Leggero come l’argomento di cui
tratta, ma non privo di ambizioni filosofiche il Contributo alla teoria del bacio dello scrittore-giornalista
Alexandre Lacroix (a cura di Chiara Pastorini, Gremese editore). Lo lascia
intendere il titolo, chiaro riferimento a un saggio di Soren Kierkegaard, e il
rimando al filosofo danese persino nell’incipit «esistenzialistico»: «Una sera di
dicembre mia moglie mi si avvicinò e mi rimproverò come già aveva fatto molte volte:
tu non mi baci abbastanza, mi disse. Come al solito, anche quella volta mi
limitai ad alzare le spalle».
Già edito in Francia, dove
Lacroix dirige il mensile Philosophie,
questo saggio di scorrevole lettura passa in rassegna il bacio in tutte le
epoche e nelle arti per giungere alla conclusione che il postmoderno ne ha
decretato la sua crisi, forse irreversibile. Banale, evanescente, inflazionato,
travolto dalla pornografia, questo «parente povero della sessualità» appare
superato in un’epoca in cui il voyerismo di massa non lascia spazio alcuno
all’allusione. A esemplificarlo è il modo in cui il bacio viene rappresentato.
Ad esempio al cinema: nel primo James Bond, Sean Connery seduce l’irresistibile
Eunice Gayson al tavolo di un casinò, poi entra nella sua stanza e la bacia
appassionatamente per venti secondi. Cinquant’anni più tardi l’ultimo agente
007, Daniel Craig, fa subito sesso con la sua Bond girl, senza baciarla.

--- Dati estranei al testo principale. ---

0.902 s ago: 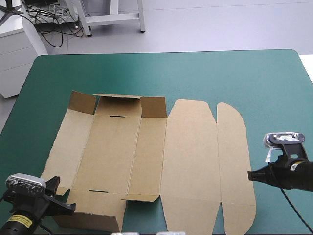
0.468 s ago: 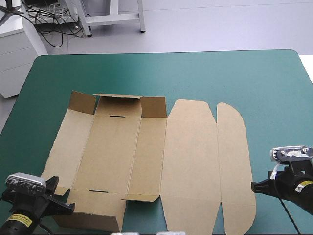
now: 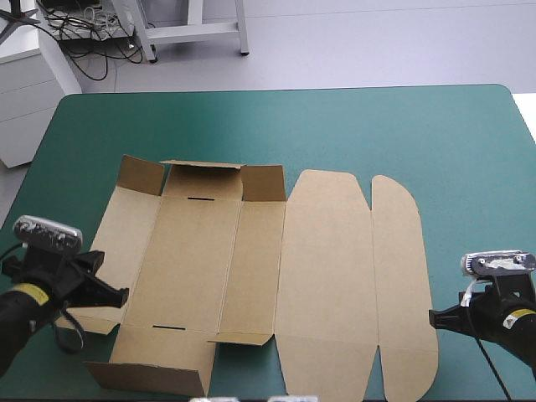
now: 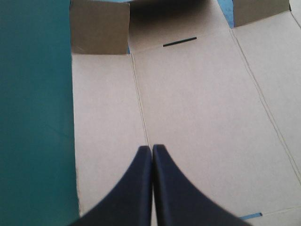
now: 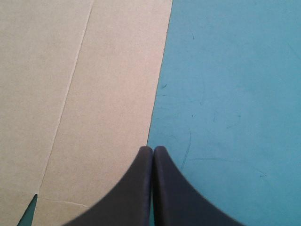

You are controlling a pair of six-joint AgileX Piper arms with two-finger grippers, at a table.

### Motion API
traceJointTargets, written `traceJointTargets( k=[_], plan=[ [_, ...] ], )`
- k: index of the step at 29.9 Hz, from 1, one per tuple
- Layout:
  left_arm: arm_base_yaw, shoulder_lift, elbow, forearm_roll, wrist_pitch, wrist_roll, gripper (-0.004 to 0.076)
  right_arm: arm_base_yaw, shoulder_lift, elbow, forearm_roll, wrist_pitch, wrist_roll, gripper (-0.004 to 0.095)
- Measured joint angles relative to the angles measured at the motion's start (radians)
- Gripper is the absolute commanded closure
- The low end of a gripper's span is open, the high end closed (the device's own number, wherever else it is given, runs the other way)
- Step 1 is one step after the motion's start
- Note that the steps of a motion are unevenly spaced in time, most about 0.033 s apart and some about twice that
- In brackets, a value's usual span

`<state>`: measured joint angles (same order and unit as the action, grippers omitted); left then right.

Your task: Fold the box

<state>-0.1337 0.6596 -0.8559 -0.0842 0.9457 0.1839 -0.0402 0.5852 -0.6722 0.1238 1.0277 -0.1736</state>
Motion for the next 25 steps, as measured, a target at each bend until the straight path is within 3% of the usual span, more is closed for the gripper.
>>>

Non che baciare sia un atto
«naturale»: negli anni Settanta dell’800 l’esploratore inglese Samuel White
Baker, visitando l’Africa equatoriale, si accorse che alcune tribù non si
scambiavano baci bensì, in segno di tenerezza e intimità, si leccavano gli
occhi. Dal che si desumerebbe che di esso l’uomo potrebbe benissimo fare a
meno. Ma, se non tutte le culture hanno conosciuto l’arte di baciare, è
altrettanto vero che di esso si hanno tracce fin dall’antichità: «Baciami con i
baci della tua bocca», dice la donna all’amante nel Vecchio Testamento. Dalla
prima codifica romana – il basium tra
padre e figlio, senza lingua, l’osculum
che si scambiava tra persone dello stesso ordine sociale e il suavium degli amanti – passando per il Rinascimento
dove il bacio diviene finalmente «la pietra angolare di ciò che chiamiamo amore»,
si arriva a Voltaire che lo dichiara inadatto all’epoca della ragione
trionfante e allo scontro tra il «bacio romantico» di Rousseau e quello
«libertino» del marchese de Sade. Fino al French
kiss degli amanti davanti all’Hotel de Ville di Robert Doisneau: il bacio
come segno di sovvertimento dell’ordine borghese - che separa il privato dal pubblico
- e come riappropriazione dello spazio pubblico.
Il caso più recente – erede di
questa cultura - è quello dei due giovani contestatori canadesi finiti sulle
prime pagine dei giornali di tutto il mondo per un appassionato viluppo di
lingue sullo sfondo di una carica della polizia durante una manifestazione del
movimento Occupy. Un’immagine trasformata in icona e in brand pubblicitario.
Non c’è esempio migliore per
descrivere la stagione che ci troviamo a vivere: un’epoca che non riesce più a
produrre l’equivalente evocativo del Bacio
di Klimt – solo sfiorato, sulla guancia – o degli amanti di Via col vento. E quando ci prova viene
immediatamente fagocitata – e trasfigurata - dal dio mercato.